Task brief
The following data has a line with "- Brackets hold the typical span" and a line with "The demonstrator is". Write out exactly those lines and all the lines between them.

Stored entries

┌──

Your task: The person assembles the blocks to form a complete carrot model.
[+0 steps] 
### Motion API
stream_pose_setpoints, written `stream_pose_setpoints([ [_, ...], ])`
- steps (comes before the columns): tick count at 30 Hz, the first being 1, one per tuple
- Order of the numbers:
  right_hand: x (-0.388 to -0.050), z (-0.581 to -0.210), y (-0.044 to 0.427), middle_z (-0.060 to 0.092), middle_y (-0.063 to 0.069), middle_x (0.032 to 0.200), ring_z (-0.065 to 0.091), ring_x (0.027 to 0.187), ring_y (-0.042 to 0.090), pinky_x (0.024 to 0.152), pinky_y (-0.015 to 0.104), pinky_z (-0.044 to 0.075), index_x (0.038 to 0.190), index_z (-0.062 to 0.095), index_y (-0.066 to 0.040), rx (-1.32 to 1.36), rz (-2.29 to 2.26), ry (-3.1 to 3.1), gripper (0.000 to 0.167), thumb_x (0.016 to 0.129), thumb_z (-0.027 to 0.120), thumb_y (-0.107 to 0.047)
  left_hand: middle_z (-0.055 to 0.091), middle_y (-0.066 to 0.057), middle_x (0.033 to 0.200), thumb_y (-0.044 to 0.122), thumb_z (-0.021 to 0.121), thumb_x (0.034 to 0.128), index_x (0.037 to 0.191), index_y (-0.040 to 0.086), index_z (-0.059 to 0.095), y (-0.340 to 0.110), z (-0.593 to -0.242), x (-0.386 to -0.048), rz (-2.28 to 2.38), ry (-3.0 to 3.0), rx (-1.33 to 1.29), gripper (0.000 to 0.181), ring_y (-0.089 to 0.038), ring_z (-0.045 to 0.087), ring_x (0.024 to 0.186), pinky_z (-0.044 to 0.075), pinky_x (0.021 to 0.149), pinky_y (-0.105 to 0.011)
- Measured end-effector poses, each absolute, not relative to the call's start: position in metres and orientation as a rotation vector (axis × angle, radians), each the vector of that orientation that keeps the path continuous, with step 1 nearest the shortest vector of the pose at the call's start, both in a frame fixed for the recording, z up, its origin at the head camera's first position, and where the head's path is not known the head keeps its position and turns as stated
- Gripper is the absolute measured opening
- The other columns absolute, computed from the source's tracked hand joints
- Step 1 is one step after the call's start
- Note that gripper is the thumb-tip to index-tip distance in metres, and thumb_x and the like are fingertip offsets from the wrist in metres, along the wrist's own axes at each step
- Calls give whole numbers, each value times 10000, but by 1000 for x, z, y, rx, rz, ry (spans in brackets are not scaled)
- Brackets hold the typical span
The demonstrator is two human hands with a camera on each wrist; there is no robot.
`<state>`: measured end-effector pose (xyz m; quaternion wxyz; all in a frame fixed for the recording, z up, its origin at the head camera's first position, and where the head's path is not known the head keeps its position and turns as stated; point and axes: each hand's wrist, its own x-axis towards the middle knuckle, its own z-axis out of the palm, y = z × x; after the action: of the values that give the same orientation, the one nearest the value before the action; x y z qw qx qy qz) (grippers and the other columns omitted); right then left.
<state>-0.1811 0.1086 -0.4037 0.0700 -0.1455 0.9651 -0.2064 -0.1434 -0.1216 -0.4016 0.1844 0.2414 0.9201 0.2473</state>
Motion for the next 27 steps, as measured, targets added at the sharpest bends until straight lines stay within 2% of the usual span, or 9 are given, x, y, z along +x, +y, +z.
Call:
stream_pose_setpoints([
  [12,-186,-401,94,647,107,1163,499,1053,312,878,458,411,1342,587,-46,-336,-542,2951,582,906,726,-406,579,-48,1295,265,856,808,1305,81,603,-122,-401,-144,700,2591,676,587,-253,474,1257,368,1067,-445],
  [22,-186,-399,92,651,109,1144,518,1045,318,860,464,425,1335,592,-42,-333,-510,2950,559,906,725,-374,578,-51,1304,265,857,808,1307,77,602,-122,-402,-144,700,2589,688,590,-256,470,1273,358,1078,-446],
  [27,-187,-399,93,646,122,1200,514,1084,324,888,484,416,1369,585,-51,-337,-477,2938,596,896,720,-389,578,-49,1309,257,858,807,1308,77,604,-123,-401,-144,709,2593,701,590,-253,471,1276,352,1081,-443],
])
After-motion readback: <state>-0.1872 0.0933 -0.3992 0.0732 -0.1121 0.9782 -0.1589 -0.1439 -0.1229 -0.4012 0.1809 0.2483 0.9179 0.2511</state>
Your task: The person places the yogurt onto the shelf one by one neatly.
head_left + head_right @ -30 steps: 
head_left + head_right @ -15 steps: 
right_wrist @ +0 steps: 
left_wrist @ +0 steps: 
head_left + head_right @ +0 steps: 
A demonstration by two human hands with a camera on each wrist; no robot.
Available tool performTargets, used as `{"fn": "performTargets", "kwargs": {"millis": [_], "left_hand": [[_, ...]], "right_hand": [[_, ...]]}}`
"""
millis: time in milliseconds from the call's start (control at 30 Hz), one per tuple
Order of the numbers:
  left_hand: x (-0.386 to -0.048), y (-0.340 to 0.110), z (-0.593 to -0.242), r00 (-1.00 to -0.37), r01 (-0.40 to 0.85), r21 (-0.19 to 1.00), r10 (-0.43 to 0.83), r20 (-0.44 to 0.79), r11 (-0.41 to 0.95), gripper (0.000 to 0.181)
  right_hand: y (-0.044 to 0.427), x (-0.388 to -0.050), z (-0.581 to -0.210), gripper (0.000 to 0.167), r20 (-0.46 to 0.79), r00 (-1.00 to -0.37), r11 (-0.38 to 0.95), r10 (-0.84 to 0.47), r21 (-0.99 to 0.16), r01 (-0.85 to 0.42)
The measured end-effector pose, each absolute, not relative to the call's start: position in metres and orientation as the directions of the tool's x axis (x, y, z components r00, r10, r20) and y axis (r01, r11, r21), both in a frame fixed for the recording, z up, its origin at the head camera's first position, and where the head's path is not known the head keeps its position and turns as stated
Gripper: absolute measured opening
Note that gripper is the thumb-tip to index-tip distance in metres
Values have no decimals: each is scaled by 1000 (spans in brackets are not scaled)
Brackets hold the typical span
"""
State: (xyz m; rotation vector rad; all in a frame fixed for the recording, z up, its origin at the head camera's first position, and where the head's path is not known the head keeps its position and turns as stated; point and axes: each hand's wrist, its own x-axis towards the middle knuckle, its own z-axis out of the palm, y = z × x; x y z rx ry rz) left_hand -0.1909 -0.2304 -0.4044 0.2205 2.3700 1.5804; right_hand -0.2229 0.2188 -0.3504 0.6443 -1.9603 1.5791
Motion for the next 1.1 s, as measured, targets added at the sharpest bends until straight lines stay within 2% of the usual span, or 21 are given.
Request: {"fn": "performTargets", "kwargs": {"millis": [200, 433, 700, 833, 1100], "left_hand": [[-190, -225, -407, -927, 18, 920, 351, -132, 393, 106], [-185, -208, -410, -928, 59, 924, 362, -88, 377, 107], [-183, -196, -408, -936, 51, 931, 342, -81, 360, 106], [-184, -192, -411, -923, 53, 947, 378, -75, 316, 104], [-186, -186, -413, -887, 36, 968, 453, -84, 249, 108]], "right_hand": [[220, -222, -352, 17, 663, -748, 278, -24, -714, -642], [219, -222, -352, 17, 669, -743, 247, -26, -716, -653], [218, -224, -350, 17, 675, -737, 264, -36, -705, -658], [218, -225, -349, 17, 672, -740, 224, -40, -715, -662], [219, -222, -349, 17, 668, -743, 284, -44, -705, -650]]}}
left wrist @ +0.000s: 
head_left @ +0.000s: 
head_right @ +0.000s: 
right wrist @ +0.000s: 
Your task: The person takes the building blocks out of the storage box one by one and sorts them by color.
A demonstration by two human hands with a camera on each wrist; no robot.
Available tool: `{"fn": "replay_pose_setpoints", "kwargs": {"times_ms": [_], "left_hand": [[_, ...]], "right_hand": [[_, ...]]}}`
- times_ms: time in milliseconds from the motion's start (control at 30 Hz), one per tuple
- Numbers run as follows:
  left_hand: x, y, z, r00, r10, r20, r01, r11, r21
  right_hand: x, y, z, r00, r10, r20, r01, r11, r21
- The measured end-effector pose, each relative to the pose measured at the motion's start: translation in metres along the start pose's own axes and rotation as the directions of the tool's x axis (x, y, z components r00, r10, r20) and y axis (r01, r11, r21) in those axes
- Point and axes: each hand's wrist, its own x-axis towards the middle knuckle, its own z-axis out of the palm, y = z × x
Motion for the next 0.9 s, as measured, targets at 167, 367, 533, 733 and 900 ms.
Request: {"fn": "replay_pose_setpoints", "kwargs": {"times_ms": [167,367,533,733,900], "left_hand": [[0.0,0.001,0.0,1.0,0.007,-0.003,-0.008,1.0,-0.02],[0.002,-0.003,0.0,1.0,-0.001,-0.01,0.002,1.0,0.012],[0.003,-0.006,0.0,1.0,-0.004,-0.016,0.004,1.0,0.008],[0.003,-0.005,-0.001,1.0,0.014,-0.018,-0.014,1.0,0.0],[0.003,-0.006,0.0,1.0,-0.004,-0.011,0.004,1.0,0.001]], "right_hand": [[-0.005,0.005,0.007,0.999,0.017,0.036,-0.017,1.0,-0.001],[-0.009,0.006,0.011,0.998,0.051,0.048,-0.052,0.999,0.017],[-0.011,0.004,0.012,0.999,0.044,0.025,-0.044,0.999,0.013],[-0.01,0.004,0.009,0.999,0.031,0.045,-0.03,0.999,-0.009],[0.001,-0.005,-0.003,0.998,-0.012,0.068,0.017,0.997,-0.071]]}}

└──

Task result
- Brackets hold the typical span
The demonstrator is two human hands with a camera on each wrist; there is no robot.

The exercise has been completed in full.